Oito candidatos a vereador em Juiz Fora receberam auxílio emergencial do governo federal indevidamente, já que todos eles possuem renda incompatível com as regras do programa. O levantamento, divulgado na última sexta-feira (6), foi feito pelo Tribunal de Contas da União (TCU), a nível nacional, e lista todos os postulantes a algum cargo político nas Eleições 2020 que receberam alguma parcela do auxílio até julho de 2020. Somando os benefícios pagos aos candidatos, o montante chega a R$10.800.
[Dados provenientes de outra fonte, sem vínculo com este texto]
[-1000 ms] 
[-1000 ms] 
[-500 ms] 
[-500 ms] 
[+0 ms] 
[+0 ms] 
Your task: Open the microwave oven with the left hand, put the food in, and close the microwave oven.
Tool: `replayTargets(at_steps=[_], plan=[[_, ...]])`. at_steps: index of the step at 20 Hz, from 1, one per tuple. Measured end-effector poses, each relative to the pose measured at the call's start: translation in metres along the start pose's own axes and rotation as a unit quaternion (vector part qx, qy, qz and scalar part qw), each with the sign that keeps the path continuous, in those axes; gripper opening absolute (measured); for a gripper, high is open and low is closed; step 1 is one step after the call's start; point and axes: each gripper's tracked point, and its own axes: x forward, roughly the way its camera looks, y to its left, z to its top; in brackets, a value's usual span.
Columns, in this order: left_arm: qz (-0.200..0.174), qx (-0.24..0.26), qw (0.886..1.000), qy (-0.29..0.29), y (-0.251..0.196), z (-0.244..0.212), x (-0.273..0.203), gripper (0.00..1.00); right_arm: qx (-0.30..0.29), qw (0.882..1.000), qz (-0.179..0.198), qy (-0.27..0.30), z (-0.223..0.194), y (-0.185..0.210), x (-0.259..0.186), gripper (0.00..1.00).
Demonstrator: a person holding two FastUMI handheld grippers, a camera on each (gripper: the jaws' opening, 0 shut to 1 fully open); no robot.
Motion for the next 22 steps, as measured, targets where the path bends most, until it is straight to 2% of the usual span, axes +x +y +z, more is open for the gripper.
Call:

Conforme a auditoria do TCU, receberam o benefício no Município: Yonne Haddad (PSD); Priscila Souza (PSD); Sérgio Luiz Dias Ribeiro Junior – “Junior Cell” (PV); Cristina Reinsperger (PTC); Gustavo Rodrigues (PODE); Ubiratã Estevão Mattos Pinto – “Bira Matos” (DC); Nilton Loreto (Novo); e Stella Veiga (PTC). Os patrimônios declarados pelos candidatos em JF variam de R$ 300 mil a R$ 960 mil. Ainda segundo planilha do TCU, os benefícios teriam sido solicitados pelos candidatos via aplicativo da Caixa Econômica Federal.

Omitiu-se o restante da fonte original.